Generalized Additive Models for Location Scale and Shape

Description

Estimation of generalized additive models for location scale and shape (GAMLSS). The model fitting function gamlss2() provides flexible infrastructures to estimate the parameters of a response distribution. The number of distributional parameters is not fixed, see gamlss2.family. Moreover, gamlss2() supports all smooth term constructors from the mgcv package in addition to the classical model terms as provided by gamlss and gamlss.add.

Usage

gamlss2(x, ...)

## S3 method for class 'formula'
gamlss2(formula, data, family = NO,
  subset, na.action, weights, offset, start = NULL,
  control = gamlss2_control(...), ...)

## S3 method for class 'list'
gamlss2(x, ...)

Arguments

formula A GAM-type formula or Formula. All smooth terms of the mgcv package are supported, see also formula.gam.
x For gamlss.list() x is a list of formulas.
data A data frame or list or environment containing the variables in the model. If not found in data, the variables are taken from environment(formula), typically the environment from which gamlss2 is called.
family A gamlss.family or gamlss2.family object used to define distribution and the link functions of the parameters.
subset An optional vector specifying a subset of observations to be used in the fitting process.
na.action NA processing for setting up the model.frame.
weights An optional vector of prior weights to be used in the fitting process.
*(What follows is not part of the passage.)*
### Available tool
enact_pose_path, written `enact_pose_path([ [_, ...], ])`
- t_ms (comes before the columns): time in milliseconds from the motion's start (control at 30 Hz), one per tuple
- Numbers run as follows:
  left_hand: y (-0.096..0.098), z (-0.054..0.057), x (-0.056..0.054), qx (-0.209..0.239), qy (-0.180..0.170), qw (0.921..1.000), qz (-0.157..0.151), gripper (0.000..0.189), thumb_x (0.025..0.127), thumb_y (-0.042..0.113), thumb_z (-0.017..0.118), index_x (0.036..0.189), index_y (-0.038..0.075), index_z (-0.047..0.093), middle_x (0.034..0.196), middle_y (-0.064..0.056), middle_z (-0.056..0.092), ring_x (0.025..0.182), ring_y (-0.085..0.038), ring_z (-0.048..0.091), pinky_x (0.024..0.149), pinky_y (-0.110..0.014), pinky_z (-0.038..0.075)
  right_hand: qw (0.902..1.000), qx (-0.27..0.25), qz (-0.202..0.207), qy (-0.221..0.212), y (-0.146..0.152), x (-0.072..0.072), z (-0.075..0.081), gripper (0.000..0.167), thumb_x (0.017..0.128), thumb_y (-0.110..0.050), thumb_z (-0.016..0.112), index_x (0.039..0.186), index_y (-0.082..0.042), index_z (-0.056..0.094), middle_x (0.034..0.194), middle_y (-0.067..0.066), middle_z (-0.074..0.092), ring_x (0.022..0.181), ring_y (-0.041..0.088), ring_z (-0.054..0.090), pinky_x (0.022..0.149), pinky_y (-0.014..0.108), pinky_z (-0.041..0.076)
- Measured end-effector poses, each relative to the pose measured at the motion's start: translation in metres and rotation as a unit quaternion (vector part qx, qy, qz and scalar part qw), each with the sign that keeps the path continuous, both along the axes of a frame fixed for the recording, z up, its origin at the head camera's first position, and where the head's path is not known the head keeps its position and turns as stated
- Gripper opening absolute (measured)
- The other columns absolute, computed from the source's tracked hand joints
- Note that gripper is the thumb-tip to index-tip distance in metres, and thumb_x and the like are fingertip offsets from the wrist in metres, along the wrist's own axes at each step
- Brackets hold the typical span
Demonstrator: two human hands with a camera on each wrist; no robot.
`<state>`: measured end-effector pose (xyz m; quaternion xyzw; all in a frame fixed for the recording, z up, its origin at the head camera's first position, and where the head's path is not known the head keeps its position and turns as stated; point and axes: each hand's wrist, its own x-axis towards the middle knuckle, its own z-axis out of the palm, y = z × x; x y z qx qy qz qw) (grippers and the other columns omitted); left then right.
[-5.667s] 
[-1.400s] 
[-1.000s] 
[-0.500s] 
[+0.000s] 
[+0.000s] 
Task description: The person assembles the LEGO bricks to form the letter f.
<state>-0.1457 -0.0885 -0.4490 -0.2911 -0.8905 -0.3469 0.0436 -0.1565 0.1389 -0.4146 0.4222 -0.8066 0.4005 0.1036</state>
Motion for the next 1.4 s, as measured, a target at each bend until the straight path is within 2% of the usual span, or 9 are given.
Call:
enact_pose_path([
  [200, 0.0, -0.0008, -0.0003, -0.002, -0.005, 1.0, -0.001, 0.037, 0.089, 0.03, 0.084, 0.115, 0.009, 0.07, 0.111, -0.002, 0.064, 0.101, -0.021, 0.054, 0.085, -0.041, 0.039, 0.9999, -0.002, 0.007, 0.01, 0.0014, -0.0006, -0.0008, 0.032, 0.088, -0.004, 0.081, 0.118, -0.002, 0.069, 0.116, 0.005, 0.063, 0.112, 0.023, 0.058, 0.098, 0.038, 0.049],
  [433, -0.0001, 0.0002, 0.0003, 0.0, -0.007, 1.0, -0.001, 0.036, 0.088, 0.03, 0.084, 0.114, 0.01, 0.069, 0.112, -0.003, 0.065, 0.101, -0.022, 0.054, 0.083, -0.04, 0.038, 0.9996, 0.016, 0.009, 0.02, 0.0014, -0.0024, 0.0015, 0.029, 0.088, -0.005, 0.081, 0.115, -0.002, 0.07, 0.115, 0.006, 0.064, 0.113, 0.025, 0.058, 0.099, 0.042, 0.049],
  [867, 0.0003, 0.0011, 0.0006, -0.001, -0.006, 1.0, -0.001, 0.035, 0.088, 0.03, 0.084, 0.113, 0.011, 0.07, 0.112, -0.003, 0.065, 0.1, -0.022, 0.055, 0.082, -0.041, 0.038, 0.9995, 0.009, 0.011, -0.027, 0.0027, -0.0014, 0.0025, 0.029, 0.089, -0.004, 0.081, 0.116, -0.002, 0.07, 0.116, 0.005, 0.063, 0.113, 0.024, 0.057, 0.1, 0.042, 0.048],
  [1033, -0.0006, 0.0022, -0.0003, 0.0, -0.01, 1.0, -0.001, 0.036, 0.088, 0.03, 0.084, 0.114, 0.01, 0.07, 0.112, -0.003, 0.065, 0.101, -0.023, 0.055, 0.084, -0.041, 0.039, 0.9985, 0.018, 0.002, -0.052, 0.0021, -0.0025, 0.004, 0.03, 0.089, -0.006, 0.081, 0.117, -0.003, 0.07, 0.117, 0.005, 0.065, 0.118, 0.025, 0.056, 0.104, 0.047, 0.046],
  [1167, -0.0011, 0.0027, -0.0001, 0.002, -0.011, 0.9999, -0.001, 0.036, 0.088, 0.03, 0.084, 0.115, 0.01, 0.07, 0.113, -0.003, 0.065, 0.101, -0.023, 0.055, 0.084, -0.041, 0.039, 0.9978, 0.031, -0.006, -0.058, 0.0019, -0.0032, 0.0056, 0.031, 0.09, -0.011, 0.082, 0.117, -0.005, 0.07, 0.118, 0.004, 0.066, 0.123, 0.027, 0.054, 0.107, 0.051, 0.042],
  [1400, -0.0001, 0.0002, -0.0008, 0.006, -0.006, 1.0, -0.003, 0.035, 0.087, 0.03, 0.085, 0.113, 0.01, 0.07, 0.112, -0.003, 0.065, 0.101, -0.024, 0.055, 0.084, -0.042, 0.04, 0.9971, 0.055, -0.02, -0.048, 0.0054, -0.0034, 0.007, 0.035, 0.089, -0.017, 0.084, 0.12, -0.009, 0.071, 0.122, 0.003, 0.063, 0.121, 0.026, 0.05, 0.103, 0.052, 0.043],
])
Should be NULL or a numeric vector.
offset This can be used to specify an a priori known components to be included in the linear predictors during fitting. Please note that if only a single numeric vector is provided, the offset will be assigned to the first specified parameter of the distribution. In the case of multiple offsets, a data frame or list must be supplied. Each offset is assigned in the same order as the parameters of the distribution specified in the family object.
start Starting values for estimation algorithms.
control A list of control arguments, see gamlss2_control.
Arguments passed to gamlss2_control.

Details

The model fitting function gamlss2() provides flexible infrastructures for the estimation of GAMLSS.
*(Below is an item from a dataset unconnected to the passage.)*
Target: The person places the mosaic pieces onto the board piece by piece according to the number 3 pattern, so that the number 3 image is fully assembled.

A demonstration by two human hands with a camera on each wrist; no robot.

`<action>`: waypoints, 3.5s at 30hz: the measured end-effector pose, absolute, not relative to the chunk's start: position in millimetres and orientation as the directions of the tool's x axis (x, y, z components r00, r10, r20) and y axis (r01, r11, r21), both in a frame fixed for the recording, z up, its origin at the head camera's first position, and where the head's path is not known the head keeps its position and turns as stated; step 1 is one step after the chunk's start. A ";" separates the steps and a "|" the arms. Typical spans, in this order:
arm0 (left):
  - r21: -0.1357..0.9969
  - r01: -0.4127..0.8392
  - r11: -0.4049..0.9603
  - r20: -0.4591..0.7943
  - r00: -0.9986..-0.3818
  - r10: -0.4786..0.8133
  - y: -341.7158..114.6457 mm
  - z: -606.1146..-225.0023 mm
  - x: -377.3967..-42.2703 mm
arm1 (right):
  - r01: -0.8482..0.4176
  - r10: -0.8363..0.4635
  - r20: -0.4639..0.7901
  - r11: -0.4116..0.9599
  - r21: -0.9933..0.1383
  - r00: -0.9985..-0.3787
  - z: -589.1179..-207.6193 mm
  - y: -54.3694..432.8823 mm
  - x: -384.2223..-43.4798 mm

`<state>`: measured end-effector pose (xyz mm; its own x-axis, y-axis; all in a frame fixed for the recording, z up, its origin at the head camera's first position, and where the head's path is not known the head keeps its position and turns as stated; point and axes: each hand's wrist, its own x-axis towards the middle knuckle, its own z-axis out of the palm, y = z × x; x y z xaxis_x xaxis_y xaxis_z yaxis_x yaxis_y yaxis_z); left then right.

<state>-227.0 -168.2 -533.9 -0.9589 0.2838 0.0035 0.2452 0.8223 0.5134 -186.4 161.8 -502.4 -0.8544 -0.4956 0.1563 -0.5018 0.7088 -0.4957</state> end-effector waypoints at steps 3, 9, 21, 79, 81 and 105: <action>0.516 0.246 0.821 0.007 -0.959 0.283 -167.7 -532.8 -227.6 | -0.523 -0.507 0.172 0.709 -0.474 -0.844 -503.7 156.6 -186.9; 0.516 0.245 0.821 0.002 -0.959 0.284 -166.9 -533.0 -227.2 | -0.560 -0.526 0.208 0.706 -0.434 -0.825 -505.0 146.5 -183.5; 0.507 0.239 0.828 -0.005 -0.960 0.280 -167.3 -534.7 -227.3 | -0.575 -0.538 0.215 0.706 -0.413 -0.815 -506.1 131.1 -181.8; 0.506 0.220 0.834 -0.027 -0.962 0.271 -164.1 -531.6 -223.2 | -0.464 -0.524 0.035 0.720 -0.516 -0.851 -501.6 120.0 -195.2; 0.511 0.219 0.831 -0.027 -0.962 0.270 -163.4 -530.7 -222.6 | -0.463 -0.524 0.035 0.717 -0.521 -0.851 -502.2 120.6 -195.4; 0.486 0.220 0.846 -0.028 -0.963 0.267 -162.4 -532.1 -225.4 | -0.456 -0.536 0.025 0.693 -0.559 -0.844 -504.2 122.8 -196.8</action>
  • Distributional models are specified using family objects, either from the gamlss.dist package or using gamlss2.family objects.

  • Estimation is carried out through a Newton-Raphson/Fisher scoring algorithm, see function RS. The estimation algorithms can also be exchanged using gamlss2_control. Additionally, if an optimizer is specified by the family object, this optimizer function will be employed for estimation.

  • The return value is determined by the object returned from the optimizer function, typically an object of class “gamlss2”. Default methods and extractor functions are available for this class. Nevertheless, users have the flexibility to supply their own optimizer function, along with user-specific methods tailored for the returned object.

Value

The return value is determined by the object returned from the optimizer function. By default, the optimization is performed using the RS optimizer function (see gamlss2_control), yielding an object of class “gamlss2”. Default methods and extractor functions are available for this class.

References

Rigby RA, Stasinopoulos DM (2005). “Generalized Additive Models for Location, Scale and Shape (with Discussion).” Journal of the Royal Statistical Society, Series C (Applied Statistics), 54, 507–554. doi:10.1111/j.1467-9876.2005.00510.x

Rigby RA, Stasinopoulos DM, Heller GZ, De Bastiani F (2019). Distributions for Modeling Location, Scale, and Shape: Using GAMLSS in R, Chapman and Hall/CRC. doi:10.1201/9780429298547

Stasinopoulos DM, Rigby RA (2007). “Generalized Additive Models for Location Scale and Shape (GAMLSS) in R.” Journal of Statistical Software, 23(7), 1–46. doi:10.18637/jss.v023.i07

Stasinopoulos DM, Rigby RA, Heller GZ, Voudouris V, De Bastiani F (2017). Flexible Regression and Smoothing: Using GAMLSS in R, Chapman and Hall/CRC. doi:10.1201/b21973

See Also

RS, gamlss2_control, gamlss2.family

Examples

library("gamlss2")


## load the abdominal circumference data
data("abdom", package = "gamlss.data")

## specify the model Formula
f <- y ~ s(x) | s(x) | s(x) | s(x)

## estimate model
b <- gamlss2(f, data = abdom, family = BCT)
GAMLSS-RS iteration  1: Global Deviance = 4774.4683 eps = 0.534345     
GAMLSS-RS iteration  2: Global Deviance = 4770.229 eps = 0.000887     
GAMLSS-RS iteration  3: Global Deviance = 4770.1663 eps = 0.000013     
GAMLSS-RS iteration  4: Global Deviance = 4770.1554 eps = 0.000002     
## model summary
summary(b)
Call:
gamlss2(formula = f, data = abdom, family = BCT)
---
Family: BCT 
Link function: mu = identity, sigma = log, nu = identity, tau = log
*--------
Parameter: mu 
---
Coefficients:
            Estimate Std. Error t value Pr(>|t|)    
(Intercept)  226.334      1.257     180   <2e-16 ***
---
Smooth terms:
     s(x)
edf 4.551
*--------
Parameter: sigma 
---
Coefficients:
            Estimate Std. Error t value Pr(>|t|)    
(Intercept) -2.92264    0.01101  -265.5   <2e-16 ***
---
Smooth terms:
      s(x)
edf 2.5639
*--------
Parameter: nu 
---
Coefficients:
            Estimate Std. Error t value Pr(>|t|)    
(Intercept) -0.18021    0.04599  -3.918 9.95e-05 ***
---
Smooth terms:
      s(x)
edf 1.0015
*--------
Parameter: tau 
---
Coefficients:
            Estimate Std. Error t value Pr(>|t|)    
(Intercept)   2.6548     0.0144   184.4   <2e-16 ***
---
Signif. codes:  0 '***' 0.001 '**' 0.01 '*' 0.05 '.' 0.1 ' ' 1
---
Smooth terms:
      s(x)
edf 1.0042
*--------
n = 610 df =  13.12 res.df =  596.88
Deviance = 4770.1554 Null Dev. Red. = 33.39%
AIC = 4796.3966 elapsed =  0.78sec
## plot estimated effects
plot(b, which = "effects")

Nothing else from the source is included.